内容的にはNYコネクションの盟友、スウィズ・ビーツティンバランドファレルの両巨頭を始め、実力派のサウンドメイカーをバックに、クウェイヴォヤング・サグ(現在服役&組織犯罪法違反の門で訴訟中w)、コイ・リレイ、ダベイビー、バーナ・ボーイ、クリス・ブラウン、コダック・ブラックと豪華すぎるほど豪華な客演陣を従えたかなり「派手な造り」ですが、音楽メディアの評価はあまりパッとしないようです。やれ各ゲストとのコラボ感が希薄で、別にレコーディングして後でスタジオで切り貼りしただけじゃないか、など結構あんまりなことも言われてるみたいで(笑)。90年代の彼の快進撃にシビれていた自分としては、DMX没後最近ナズが孤軍奮闘しているNYラップシーンにもう一度輝いて欲しいという観点からも彼が元気にこうしてアルバムを出してくれるだけでも嬉しいのですが、まあ確かに盛り沢山過ぎなのと、バスタのワン・アンド・オンリーぶりが今回やや控えめな感じがするのは事実。もうバスタはトラップに手を出したりしなくていいから、コイ・リレイとの「Luxury Life」みたいに若い活きのいいやつとのコラボとか(このMVなんかいい線行ってると思います)、せっかくNYにはラテン・ヒップホップ・コミュニティもあるんだから、ラテンとのコラボなんかで独自性を出してくれた方が面白いんだけど、と思ってしまいました。

以上、この時期は毎年今年のベストヒットだとか、クリスマス・ソングだとかで旧譜のトラックがストリーミングで多く聴かれるこの時期の事情もあって、100位までの初登場はバスタのみ1枚と少なめでした。一方、Hot 100の方では歴史的な記録が誕生しています。ちょうど先週話題に出していた、ブレンダ・リーの「Rockin’ Around The Christmas Tree」がプロモーションの甲斐あってか、先週の8位から今週見事に1位を獲得1958年のリリースから65年、1960/12/12付での初チャートインから63年(正確には62年と362日)という、いずれも最長記録を達成してます。ここ数年毎年のようにHot 100上位に戻って来て、2019年からは毎年マライアに阻まれて通算9週間2位止まりだったこの曲が晴れて1位になったということで今年78歳のブレンダも大喜び。ちなみに最年長での1位記録は1962年に「Hello, Dolly!」で1位を取ったルイ・アームストロングが62歳で保持してましたが、こちらも一気に15歳以上更新しちゃってますね。ちなみに彼女は1960年に「I’m Sorry」と「I Want To Be Wanted」の2曲で1位を記録してますが、今回の1位はそれ以来ということで1位と1位との間の最長スパン記録(63年と61日)も今回更新してますな(従来の記録はシェールの1974年「Dark Lady」と1999年「Believe」の25年と355日)。何にせよ記録づくめでめでたい限りです。では今週のトップ10おさらい(順位、先週順位、週数、タイトル、アーティスト、<総ポイント数/アルバム実売枚数、*はHits Daily Double調べ>)。

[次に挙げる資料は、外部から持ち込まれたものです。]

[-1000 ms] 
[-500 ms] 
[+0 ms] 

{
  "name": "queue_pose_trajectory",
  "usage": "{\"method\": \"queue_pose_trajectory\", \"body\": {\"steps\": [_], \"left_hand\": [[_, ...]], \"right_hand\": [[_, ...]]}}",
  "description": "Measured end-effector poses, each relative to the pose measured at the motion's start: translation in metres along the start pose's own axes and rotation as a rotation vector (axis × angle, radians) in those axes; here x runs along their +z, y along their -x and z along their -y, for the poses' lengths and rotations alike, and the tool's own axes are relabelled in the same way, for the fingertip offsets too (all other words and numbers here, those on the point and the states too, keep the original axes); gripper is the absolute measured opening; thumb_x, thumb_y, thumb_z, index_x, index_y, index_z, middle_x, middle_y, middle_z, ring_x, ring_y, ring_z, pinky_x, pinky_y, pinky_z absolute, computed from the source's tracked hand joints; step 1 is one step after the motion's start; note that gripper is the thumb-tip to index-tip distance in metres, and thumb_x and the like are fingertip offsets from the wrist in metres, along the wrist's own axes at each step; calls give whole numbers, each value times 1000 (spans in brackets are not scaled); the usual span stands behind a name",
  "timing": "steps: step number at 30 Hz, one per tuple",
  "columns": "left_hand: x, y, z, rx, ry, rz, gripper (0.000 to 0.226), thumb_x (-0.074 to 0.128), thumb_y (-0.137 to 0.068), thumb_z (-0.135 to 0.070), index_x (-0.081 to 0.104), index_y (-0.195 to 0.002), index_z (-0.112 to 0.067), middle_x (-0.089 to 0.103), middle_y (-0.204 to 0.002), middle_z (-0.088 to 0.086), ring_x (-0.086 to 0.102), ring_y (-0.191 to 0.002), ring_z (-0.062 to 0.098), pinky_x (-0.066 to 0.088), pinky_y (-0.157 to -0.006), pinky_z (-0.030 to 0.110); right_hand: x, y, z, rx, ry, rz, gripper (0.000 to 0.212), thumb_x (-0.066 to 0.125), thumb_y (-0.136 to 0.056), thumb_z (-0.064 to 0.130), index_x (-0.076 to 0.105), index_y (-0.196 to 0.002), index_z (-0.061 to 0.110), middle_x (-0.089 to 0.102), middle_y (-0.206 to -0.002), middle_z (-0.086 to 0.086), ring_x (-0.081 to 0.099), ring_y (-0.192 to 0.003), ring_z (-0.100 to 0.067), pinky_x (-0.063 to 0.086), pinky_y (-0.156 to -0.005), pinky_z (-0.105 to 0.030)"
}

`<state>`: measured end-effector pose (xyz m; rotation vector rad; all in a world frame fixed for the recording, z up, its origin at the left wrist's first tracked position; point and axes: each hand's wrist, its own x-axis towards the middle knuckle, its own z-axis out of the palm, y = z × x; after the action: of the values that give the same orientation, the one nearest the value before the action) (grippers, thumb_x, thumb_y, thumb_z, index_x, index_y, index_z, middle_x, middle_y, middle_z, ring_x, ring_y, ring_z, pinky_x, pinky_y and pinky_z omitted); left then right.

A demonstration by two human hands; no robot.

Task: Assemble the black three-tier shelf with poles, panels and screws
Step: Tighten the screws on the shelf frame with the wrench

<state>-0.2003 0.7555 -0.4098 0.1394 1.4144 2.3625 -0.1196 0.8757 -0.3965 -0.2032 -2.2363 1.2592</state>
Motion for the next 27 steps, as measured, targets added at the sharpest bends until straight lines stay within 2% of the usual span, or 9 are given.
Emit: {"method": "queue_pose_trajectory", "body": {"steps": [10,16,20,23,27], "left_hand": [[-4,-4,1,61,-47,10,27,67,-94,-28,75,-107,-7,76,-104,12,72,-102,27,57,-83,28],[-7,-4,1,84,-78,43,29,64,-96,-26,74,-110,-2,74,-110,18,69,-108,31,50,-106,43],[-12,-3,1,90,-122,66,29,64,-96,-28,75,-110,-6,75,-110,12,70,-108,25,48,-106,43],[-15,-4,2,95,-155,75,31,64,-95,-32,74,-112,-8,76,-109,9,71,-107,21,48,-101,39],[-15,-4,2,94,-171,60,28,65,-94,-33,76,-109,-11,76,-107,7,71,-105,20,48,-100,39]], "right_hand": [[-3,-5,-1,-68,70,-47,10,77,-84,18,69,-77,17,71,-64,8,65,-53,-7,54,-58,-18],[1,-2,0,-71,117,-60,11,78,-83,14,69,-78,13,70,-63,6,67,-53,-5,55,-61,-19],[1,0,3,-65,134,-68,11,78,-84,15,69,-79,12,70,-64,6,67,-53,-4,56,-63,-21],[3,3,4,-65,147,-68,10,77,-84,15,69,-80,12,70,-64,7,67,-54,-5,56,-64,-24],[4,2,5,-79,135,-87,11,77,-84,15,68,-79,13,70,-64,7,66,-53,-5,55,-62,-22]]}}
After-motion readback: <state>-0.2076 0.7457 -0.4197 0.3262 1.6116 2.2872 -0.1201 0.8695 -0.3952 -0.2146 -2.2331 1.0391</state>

*1 (2) (5) 1989 (Taylor’s Version) - Taylor Swift <141,000 pt/83,979枚*>
2 (1) (8) For All The Dogs - Drake <85,000 pt/279枚*>
*3 (6) (58) Midnights ▲2 - Taylor Swift <65,000 pt/30,516枚*>
4 (5) (39) One Thing At A Time - Morgan Wallen <63,000 pt/5,578枚*>
*5 (9) (175) Folklore - Taylor Swift <60,000 pt/33,858枚*>
*6 (8) (223) Lover ▲3 - Taylor Swift <53,000 pt/21,713枚*>
*7 (10) (51) SOS ▲3 - SZA <48,000 pt/6,137枚*>
*8 (14) (12) Guts - Olivia Rodrigo <47,000 pt/19,447枚*>
*9 (24) (113) Christmas ▲6 - Michael Buble <46,000 pt/6,509枚*>
*10 (17) (21) Speak Now (Taylor’s Version) - Taylor Swift <46,000- pt/28,037枚>

テイラーがトップ10の半分を占めてしまった今週の「全米アルバムチャート事情!」いかがでしたか。最後にいつもの来週の1位予想(チャート集計対象期間:12/1-7)ですが、今週のリリースで目立つのはKポップのATEEZ(エイティーズ)くらい。ただ彼らは10万ポイント以上は厳しいので、来週も10万ポイントくらいまでしか減りそうにないテイラー4週目の首位をキープする、というのが一番ありそうなシナリオですね。ではまた来週。